In questo libro userò in maniera intercambiabile molti dei termini che designano la nostra ghianda: immagine, carattere, fato, genio, vocazione, daimon, anima, destino, dando la preferenza all'uno o all'altro secondo il contesto.

Le molte parole e i molti nomi non ci dicono "che cosa" sia questo "qualcosa"; però ci confermano "che esiste". E alludono alla sua qualità arcana. Non possiamo sapere esattamente a cosa ci riferiamo, perché la sua natura rimane nebulosa e s rivela più che altro per allusioni, per sprazzi di intuizione, in sussurri e nelle improvvise passioni e bizzarrie che interferiscono nella nostra vita e che noi ci ostiniamo a chiamare sintomi.

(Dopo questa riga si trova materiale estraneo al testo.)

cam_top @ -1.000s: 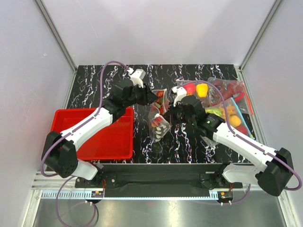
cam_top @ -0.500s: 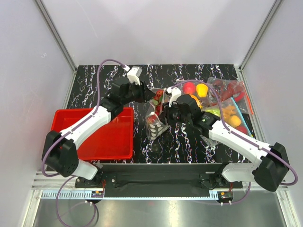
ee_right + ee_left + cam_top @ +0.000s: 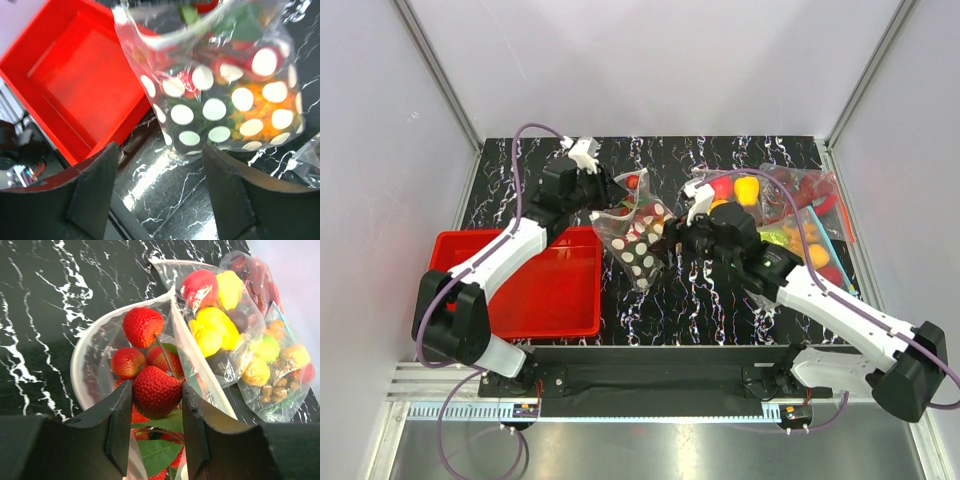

Un esempio. Concorso per dilettanti alla Opera House di Harlem. Sale timorosa sul palco una sedicenne goffa e magrolina. Viene presentata al pubblico: "ed ecco a voi Miss Ella Fitzgerald ... Miss Fitzgerald ballerà per noi ... Un momento, un momento. Come dici dolcezza? Mi correggo signore e signori: Miss Fitzgerald ha cambiato idea. Non vuole ballare, vuole cantare ..."

Ella Fitzgerald dovette concedere tre bis e vinse il primo premio. Eppure la sua intenzione era stata quella di esibirsi nel ballo.

Fu il caso a farle cambiare idea di punto in bianco? O era entrato in azione un gene del canto?  Oppure quel momento era stato un'annunciazione, che aveva richiamato Ella Fitzgerald al suo particolare destino?

 

da: James Hillman. Il codice dell'anima. Adelphi Edizioni. Milano, 1997.